Source data
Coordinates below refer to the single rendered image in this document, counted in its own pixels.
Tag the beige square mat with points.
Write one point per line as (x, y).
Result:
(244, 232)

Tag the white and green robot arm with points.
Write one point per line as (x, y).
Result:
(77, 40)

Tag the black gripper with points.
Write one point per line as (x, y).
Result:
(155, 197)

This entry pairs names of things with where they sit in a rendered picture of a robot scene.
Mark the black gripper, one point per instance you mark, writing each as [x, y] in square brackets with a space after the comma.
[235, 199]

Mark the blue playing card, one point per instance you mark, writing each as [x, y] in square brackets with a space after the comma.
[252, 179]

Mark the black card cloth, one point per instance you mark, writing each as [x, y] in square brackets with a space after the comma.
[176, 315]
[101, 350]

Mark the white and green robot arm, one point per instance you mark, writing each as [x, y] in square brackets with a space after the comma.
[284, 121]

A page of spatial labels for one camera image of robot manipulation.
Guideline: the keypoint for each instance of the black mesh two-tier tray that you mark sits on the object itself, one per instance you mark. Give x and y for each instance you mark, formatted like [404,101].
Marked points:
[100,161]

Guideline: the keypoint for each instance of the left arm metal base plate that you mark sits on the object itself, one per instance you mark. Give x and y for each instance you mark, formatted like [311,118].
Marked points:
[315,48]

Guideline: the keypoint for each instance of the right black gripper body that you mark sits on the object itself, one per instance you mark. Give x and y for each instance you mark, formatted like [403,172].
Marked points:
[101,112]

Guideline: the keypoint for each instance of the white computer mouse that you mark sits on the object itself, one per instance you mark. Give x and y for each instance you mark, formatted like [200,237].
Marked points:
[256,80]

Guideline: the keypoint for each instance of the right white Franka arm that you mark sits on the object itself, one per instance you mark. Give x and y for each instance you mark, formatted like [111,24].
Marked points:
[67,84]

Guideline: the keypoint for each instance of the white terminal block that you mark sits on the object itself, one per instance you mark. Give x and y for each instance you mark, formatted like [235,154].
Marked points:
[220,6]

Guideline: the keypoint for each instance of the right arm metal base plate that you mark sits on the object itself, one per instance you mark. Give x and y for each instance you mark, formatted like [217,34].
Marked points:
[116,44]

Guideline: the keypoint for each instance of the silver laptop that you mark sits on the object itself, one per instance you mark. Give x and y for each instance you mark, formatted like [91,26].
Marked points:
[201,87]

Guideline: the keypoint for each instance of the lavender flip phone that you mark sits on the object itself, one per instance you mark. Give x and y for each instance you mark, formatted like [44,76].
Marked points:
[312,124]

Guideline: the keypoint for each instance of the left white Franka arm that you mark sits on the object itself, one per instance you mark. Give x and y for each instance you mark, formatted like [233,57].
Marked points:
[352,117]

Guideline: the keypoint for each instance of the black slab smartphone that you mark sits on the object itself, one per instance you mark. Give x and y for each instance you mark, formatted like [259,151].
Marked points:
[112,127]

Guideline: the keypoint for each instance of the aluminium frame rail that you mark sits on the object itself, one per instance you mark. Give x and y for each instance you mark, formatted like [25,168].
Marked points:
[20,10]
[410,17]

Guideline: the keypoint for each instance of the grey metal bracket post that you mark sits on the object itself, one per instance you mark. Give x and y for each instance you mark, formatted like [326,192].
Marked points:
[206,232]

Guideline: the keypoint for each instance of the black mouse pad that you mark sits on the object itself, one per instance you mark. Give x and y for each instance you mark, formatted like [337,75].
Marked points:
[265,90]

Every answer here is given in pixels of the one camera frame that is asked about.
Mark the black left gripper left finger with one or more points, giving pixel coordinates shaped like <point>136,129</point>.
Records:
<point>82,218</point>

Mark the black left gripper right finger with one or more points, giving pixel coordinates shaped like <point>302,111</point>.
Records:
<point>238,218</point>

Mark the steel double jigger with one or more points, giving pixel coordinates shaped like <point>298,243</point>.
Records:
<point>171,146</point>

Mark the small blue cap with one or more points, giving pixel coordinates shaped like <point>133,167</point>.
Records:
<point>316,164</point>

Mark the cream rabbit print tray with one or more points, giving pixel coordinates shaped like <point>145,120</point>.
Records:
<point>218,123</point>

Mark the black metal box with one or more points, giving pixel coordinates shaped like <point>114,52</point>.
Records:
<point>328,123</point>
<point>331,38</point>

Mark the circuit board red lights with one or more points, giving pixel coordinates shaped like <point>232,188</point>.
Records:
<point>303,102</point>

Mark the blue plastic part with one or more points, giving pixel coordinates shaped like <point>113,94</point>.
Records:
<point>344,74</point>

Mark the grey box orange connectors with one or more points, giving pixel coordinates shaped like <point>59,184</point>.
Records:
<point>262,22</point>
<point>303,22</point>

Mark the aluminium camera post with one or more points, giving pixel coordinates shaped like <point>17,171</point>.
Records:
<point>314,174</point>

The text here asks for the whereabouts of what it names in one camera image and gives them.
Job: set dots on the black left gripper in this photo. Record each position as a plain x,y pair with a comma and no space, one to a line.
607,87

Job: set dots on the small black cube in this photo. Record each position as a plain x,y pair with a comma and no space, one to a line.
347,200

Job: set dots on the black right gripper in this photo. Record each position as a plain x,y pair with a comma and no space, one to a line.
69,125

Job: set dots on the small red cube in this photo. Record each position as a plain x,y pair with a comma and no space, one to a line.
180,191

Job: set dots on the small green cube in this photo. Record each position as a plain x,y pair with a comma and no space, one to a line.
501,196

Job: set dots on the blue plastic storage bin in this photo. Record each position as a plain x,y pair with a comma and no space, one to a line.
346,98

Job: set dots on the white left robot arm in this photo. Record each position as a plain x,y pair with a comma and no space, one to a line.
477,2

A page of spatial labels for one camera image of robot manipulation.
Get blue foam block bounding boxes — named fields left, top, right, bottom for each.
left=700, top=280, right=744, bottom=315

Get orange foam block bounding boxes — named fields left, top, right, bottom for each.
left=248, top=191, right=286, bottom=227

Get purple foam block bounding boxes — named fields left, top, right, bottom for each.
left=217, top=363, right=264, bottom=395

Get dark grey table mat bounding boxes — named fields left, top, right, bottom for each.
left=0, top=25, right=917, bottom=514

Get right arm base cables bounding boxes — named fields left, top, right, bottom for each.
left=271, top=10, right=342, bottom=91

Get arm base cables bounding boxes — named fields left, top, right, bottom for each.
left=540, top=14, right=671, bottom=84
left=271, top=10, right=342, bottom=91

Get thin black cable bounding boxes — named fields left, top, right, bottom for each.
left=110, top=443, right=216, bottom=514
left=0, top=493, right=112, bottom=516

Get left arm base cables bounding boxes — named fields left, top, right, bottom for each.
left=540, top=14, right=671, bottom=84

What the task asks
Output only an exact transcription of the lines above from the one with "Mark the cream" up to and including the one with "<point>303,102</point>".

Response box
Mark the cream rabbit print tray with one or more points, giving pixel coordinates shaped like <point>145,120</point>.
Records:
<point>218,123</point>

Mark the black metal box with one or more points, giving pixel coordinates shaped like <point>114,52</point>.
Records:
<point>328,123</point>
<point>331,38</point>

Mark the circuit board red lights with one or more points, giving pixel coordinates shaped like <point>232,188</point>.
Records:
<point>303,102</point>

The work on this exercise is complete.